Huffman Encoding
Contents
Huffman Encoding¶
N-Arity Trees¶
A tree can have any number of children. One time trees with larger numbers of children are needed is in game analysis. We can build a tree showing all the different moves a player can make in a game. The following tree shows possible moves in a Tic-Tac-Toe game.
We can represent trees even if we don’t know how many children each one will have. We basically make two linked lists. The first linked list is the Leftmost Child Pointer. It allows us to move down one level in the tree. It points to the first child. The second pointer is the Right Sibling Pointer. It allows you to move across the children at the same level.
Leftmost Child Pointer - Node’s Child on far left
Right Sibling Pointer - Next Node to the Right in the tree
Now, we can build trees with any number of children
In this graph, Node 5 has 3 children! This is fine because we can just follow the linked list chain as far as we need to travel.

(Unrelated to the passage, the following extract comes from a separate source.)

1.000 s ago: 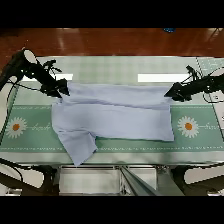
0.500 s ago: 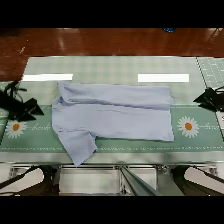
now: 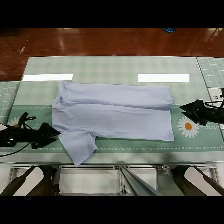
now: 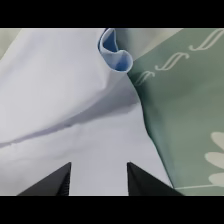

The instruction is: Fold the shirts.

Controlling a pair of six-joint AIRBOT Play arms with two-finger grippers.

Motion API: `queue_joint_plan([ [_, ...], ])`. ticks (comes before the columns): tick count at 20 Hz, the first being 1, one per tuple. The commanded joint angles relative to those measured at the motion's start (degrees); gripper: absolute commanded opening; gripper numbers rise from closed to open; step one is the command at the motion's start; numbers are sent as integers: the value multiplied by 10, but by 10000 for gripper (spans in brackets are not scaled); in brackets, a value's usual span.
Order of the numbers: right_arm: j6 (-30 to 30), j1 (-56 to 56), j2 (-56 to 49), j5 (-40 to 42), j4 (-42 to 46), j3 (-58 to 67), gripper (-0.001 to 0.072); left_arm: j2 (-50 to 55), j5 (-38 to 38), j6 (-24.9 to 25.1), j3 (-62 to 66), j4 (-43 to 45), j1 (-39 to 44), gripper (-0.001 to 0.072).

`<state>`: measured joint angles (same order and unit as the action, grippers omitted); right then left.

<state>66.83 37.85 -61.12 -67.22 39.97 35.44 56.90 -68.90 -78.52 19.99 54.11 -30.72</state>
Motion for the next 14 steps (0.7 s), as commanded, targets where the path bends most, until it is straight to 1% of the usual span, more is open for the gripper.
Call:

To represent this, we just store two pointers in each node. This is a useful table. Even with only a binary tree, you can describe all the nodes using a table like this. the Table shows each node in the above image and its two pointers.
Node |
Leftmost Child |
Right Sibling |
---|---|---|
node1 |
LMC=node2 |
RS=none |
node2 |
LMC=node4 |
RS=node3 |
node3 |
LMC=node9 |
RS=none |
node4 |
LMC=none |
RS=node5 |
node5 |
LMC=node6 |
RS=none |
node6 |
LMC=none |
RS=node7 |
node7 |
LMC=none |
RS=node8 |
node8 |
LMC=none |
RS=none |
node9 |
LMC=none |
RS=node10 |
node10 |
LMC=none |
RS=none |
In many cases, pointer are easier to work with. There are some situations where this table would be an advantage.
What if we have limited memory?
What if we have a fixed size tree to import?
We can also store this table describing the three into an array of structures. We make an array of triples and it stores everything that needs to be known about the data. This is especially useful for saving the tree to a file and loading it again later.
The above tree can be stored in a 3 by 10 array
Index |
LMC |
Value |
RS |
---|---|---|---|
0 |
1 |
“1” |
-1 |
1 |
3 |
“2” |
2 |
2 |
5 |
“3” |
-1 |
3 |
-1 |
“4” |
4 |
4 |
7 |
“5” |
-1 |
5 |
-1 |
“9” |
6 |
6 |
-1 |
“10” |
-1 |
7 |
-1 |
“6” |
8 |
8 |
-1 |
“7” |
9 |
9 |
-1 |
“8” |
-1 |
One advantage of storing trees in an array is we can use the same array to store multiple trees. Add one more column parent, a root is a node with parent=-1. A group of trees is called a forest. Forests can be used to compress data.
Huffman Codes¶
Huffman Codes use trees to compress data. it is often used as a part of compression techniques. Some examples that use Huffman as a part of their encoding technique are given below.
PKZIP
MP3
JPEG
BZIP
PNG
Huffman codes are one of the foundations of modern compression.
To get the basic idea with can image a simple text file. Huffman is easiest to visualize on text files because we are all used to working with letters. It is harder to image pixels or frequencies.
Break the item up into blocks
Compute probability each word in used throughout file
Generate Huffman Codes
Output symbol table and encoded file
In practice, we could use any binary blocks of data. As long as we can break the file up into blocks that can be organized, it will work. Letters are just fantastic blocks of data to compress text with.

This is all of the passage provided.